§ **Problem details**
Images in the data are to be skipped, while every line is restated exactly as written.

§ **Stored data**
*** Begin section ***
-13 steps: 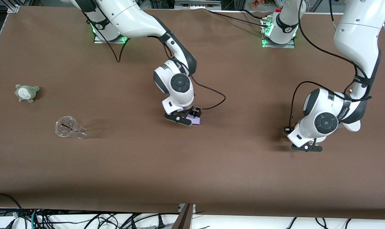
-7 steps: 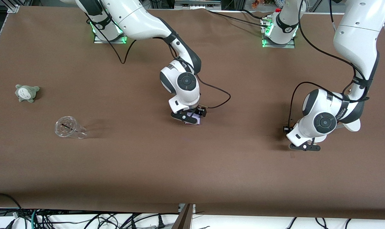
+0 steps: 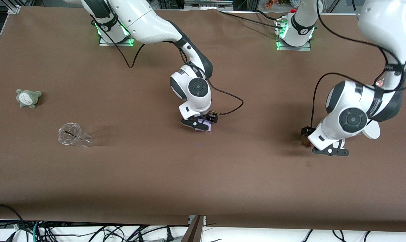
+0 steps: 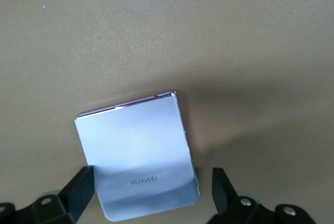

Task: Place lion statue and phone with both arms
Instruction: 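Lower the lion beside the mirror base and open the left gripper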

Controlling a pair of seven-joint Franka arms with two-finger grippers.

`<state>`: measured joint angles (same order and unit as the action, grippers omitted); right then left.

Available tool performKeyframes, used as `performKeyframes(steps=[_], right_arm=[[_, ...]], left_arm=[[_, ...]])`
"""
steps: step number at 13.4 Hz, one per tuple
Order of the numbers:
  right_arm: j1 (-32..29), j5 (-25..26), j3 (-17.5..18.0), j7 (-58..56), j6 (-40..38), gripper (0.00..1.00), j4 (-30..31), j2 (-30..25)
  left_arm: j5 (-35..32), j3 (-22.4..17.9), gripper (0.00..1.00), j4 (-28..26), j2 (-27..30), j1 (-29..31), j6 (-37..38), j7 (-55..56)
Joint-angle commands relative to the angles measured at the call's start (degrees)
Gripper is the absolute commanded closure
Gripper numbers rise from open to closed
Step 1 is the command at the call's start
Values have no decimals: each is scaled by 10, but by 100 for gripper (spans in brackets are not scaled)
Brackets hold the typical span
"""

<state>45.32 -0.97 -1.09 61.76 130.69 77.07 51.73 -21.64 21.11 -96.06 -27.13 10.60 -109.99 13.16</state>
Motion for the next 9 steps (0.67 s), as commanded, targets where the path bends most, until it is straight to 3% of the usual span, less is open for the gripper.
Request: performKeyframes(steps=[1,5,7,9], right_arm=[[6,6,-6,-8,8,0,-15,10],[6,6,-6,-10,14,0,-15,12],[6,7,-6,-15,14,0,-15,13],[6,7,-6,-23,14,0,-15,16]], left_arm=[[-2,43,0,49,31,2,103,-6],[11,120,0,146,31,4,245,-6],[61,121,0,187,32,8,293,-6],[68,121,0,230,32,14,321,-6]])
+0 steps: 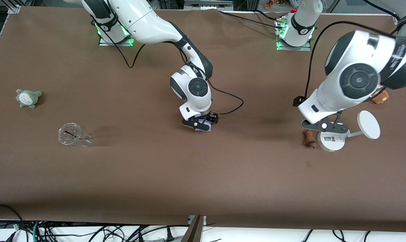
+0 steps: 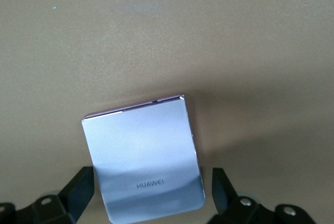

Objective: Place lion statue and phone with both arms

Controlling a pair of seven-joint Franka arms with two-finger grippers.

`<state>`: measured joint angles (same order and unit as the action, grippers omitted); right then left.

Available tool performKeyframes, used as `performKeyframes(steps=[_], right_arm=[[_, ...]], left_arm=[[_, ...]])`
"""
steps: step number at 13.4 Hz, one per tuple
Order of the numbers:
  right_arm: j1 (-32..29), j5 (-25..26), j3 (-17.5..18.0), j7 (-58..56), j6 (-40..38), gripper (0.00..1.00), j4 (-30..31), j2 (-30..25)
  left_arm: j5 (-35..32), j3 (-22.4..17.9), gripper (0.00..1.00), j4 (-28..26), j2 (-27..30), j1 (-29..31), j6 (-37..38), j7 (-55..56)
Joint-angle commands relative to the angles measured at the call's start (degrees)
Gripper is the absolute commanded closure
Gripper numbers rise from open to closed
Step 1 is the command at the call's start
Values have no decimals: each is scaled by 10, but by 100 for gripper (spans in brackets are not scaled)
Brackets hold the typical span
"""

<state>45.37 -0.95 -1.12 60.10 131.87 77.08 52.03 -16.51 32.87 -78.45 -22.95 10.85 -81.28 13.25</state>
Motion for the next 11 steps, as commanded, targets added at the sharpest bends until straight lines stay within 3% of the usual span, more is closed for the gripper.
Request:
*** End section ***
§ **Reply**
-13 steps: 
-7 steps: 
+0 steps: 
+0 steps: 

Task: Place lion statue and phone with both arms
Instruction: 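Lower the lion beside the mirror base and open the left gripper
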
Controlling a pair of seven-joint Franka arms with two-finger grippers.

`<state>`: measured joint angles (same order and unit as the action, grippers omitted); right then left.

Available tool performKeyframes, used as `performKeyframes(steps=[_], right_arm=[[_, ...]], left_arm=[[_, ...]])`
"""
steps: step number at 13.4 Hz, one per tuple
Order of the numbers:
  right_arm: j1 (-32..29), j5 (-25..26), j3 (-17.5..18.0), j7 (-58..56), j6 (-40..38), gripper (0.00..1.00), j4 (-30..31), j2 (-30..25)
  left_arm: j5 (-35..32), j3 (-22.4..17.9), gripper (0.00..1.00), j4 (-28..26), j2 (-27..30), j1 (-29..31), j6 (-37..38), j7 (-55..56)
Joint-angle commands relative to the angles measured at the call's start (degrees)
Gripper is the absolute commanded closure
Gripper numbers rise from open to closed
Step 1 is the command at the call's start
Values have no decimals: each is scaled by 10, but by 100 for gripper (spans in brackets are not scaled)
Brackets hold the typical span
"""

<state>45.32 -0.97 -1.09 61.76 130.69 77.07 51.73 -21.64 21.11 -96.06 -27.13 10.60 -109.99 13.16</state>
Motion for the next 9 steps (0.67 s), as commanded, targets where the path bends most, until it is straight to 3% of the usual span, less is open for the gripper.
Request: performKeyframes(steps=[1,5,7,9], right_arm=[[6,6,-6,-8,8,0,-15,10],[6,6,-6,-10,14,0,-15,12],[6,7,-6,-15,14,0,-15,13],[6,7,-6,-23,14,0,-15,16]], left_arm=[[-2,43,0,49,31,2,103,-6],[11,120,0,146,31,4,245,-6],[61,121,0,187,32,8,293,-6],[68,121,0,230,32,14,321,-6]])
+0 steps: 
+0 steps: 

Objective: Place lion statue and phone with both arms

Controlling a pair of seven-joint Franka arms with two-finger grippers.

`<state>`: measured joint angles (same order and unit as the action, grippers omitted); right then left.

Available tool performKeyframes, used as `performKeyframes(steps=[_], right_arm=[[_, ...]], left_arm=[[_, ...]])`
"""
steps: step number at 13.4 Hz, one per tuple
Order of the numbers:
  right_arm: j1 (-32..29), j5 (-25..26), j3 (-17.5..18.0), j7 (-58..56), j6 (-40..38), gripper (0.00..1.00), j4 (-30..31), j2 (-30..25)
  left_arm: j5 (-35..32), j3 (-22.4..17.9), gripper (0.00..1.00), j4 (-28..26), j2 (-27..30), j1 (-29..31), j6 (-37..38), j7 (-55..56)
Joint-angle commands relative to the angles measured at the call's start (degrees)
Gripper is the absolute commanded closure
Gripper numbers rise from open to closed
Step 1 is the command at the call's start
Values have no decimals: each is scaled by 10, but by 100 for gripper (spans in brackets are not scaled)
Brackets hold the typical span
"""

<state>45.37 -0.95 -1.12 60.10 131.87 77.08 52.03 -16.51 32.87 -78.45 -22.95 10.85 -81.28 13.25</state>
Motion for the next 11 steps, as commanded, targets added at the sharpest bends until straight lines stay within 3% of the usual span, more is closed for the gripper.
Request:

No further output is expected here.